*** GIVEN DATA Section Begins ***
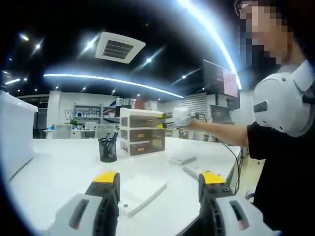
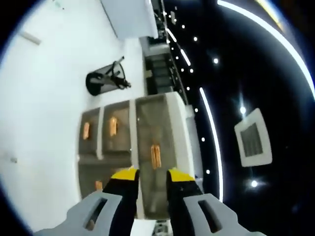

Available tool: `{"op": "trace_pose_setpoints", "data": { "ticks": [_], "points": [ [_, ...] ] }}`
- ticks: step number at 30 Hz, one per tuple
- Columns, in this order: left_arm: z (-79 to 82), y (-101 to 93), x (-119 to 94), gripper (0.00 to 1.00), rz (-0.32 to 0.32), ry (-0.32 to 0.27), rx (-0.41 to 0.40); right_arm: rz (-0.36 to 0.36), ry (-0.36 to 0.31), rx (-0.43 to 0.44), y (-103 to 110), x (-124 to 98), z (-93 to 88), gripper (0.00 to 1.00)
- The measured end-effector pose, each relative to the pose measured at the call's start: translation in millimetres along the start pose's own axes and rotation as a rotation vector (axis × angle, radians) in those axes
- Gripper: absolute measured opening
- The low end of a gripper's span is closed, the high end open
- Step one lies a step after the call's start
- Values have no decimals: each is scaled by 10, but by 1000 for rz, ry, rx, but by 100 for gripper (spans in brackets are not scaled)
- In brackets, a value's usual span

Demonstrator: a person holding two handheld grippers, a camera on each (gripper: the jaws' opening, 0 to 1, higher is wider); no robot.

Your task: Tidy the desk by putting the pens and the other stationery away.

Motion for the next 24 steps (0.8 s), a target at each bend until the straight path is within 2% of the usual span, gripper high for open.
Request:
{"op": "trace_pose_setpoints", "data": {
  "ticks": [12,19,24],
  "points": [
    [-3,18,-5,64,7,3,-2,-15,9,-49,2,178,-22,17],
    [-7,20,6,64,7,6,-4,-38,-1,-79,-28,186,-21,10],
    [-7,6,26,64,2,7,-5,-51,-2,-123,-24,194,-19,8]
  ]
}}
Point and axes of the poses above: the point that each gripper's makers call its tool centre point, and the gripper's own axes: x roughly forward along the fingers, y roughly to its left, z roughly out of its top, the point moved 7 cm from there along -x, roughly backward along the fingers, and after that the axes turned 3 degrees about -x, right-handed, at the moved point
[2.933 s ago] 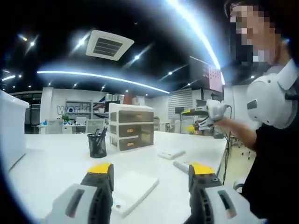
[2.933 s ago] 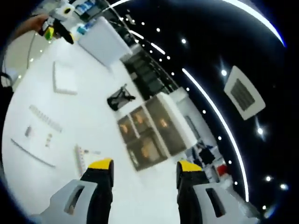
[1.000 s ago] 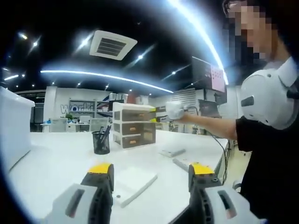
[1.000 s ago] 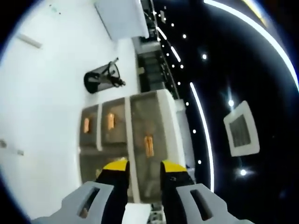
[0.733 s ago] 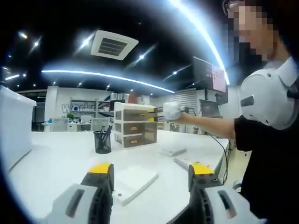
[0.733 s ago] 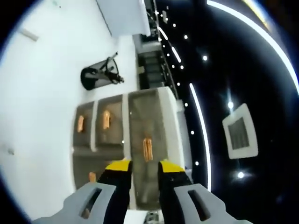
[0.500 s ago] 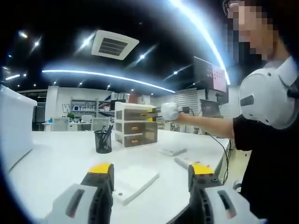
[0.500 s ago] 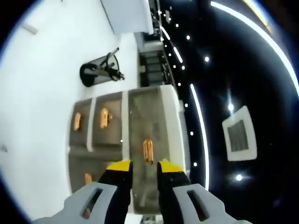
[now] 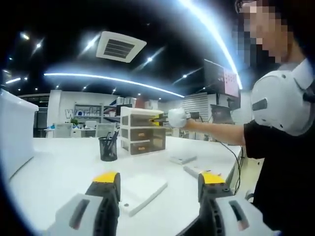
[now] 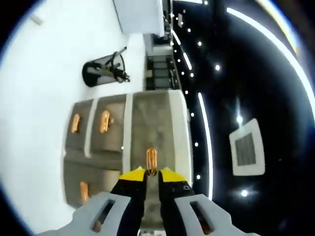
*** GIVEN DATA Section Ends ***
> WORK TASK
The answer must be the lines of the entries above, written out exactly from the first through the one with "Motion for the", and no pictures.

> EXERCISE OUTPUT
Available tool: `{"op": "trace_pose_setpoints", "data": { "ticks": [_], "points": [ [_, ...] ] }}`
- ticks: step number at 30 Hz, one per tuple
- Columns, in this order: left_arm: z (-79 to 82), y (-101 to 93), x (-119 to 94), gripper (0.00 to 1.00), rz (-0.32 to 0.32), ry (-0.32 to 0.27), rx (-0.41 to 0.40); right_arm: rz (-0.36 to 0.36), ry (-0.36 to 0.31), rx (-0.43 to 0.44), y (-103 to 110), x (-124 to 98), z (-93 to 88), gripper (0.00 to 1.00)
- The measured end-effector pose, each relative to the pose measured at the call's start: translation in millimetres along the start pose's own axes and rotation as a rotation vector (axis × angle, radians) in those axes
- Gripper: absolute measured opening
- The low end of a gripper's span is closed, the high end open
- Step one lies a step after the call's start
- Values have no decimals: each is scaled by 10, but by 1000 for rz, ry, rx, but by 100 for gripper (spans in brackets are not scaled)
- In brackets, a value's usual span

Demonstrator: a person holding two handheld grippers, a camera on each (gripper: the jaws' opening, 0 to 1, higher is wider); no robot.

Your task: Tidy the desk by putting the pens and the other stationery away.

Motion for the next 24 steps (0.8 s), a target at each bend until the straight path is within 2% of the usual span, gripper high for open.

The answer has been written out completely.